● DATA PROVIDED:
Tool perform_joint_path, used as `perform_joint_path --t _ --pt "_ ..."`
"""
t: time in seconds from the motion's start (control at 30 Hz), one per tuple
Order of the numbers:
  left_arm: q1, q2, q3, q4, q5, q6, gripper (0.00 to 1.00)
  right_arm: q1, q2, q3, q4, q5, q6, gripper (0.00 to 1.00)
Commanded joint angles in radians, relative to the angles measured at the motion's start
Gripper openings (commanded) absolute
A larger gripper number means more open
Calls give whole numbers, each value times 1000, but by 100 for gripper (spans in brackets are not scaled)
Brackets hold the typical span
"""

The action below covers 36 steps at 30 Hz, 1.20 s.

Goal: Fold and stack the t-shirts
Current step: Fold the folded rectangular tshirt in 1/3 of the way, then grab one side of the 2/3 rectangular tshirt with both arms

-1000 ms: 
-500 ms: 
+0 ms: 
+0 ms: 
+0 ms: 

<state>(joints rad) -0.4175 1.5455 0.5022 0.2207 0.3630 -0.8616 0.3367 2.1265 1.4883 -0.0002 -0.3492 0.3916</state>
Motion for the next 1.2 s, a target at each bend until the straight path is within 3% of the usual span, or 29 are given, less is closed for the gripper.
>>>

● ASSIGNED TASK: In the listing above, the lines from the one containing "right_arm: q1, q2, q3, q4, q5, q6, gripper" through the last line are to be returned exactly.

● SOLUTION TO THIS PROBLEM:
  right_arm: q1, q2, q3, q4, q5, q6, gripper (0.00 to 1.00)
Commanded joint angles in radians, relative to the angles measured at the motion's start
Gripper openings (commanded) absolute
A larger gripper number means more open
Calls give whole numbers, each value times 1000, but by 100 for gripper (spans in brackets are not scaled)
Brackets hold the typical span
"""

The action below covers 36 steps at 30 Hz, 1.20 s.

Goal: Fold and stack the t-shirts
Current step: Fold the folded rectangular tshirt in 1/3 of the way, then grab one side of the 2/3 rectangular tshirt with both arms

-1000 ms: 
-500 ms: 
+0 ms: 
+0 ms: 
+0 ms: 

<state>(joints rad) -0.4175 1.5455 0.5022 0.2207 0.3630 -0.8616 0.3367 2.1265 1.4883 -0.0002 -0.3492 0.3916</state>
Motion for the next 1.2 s, a target at each bend until the straight path is within 3% of the usual span, or 29 are given, less is closed for the gripper.
>>>

Nothing further is required for this exercise.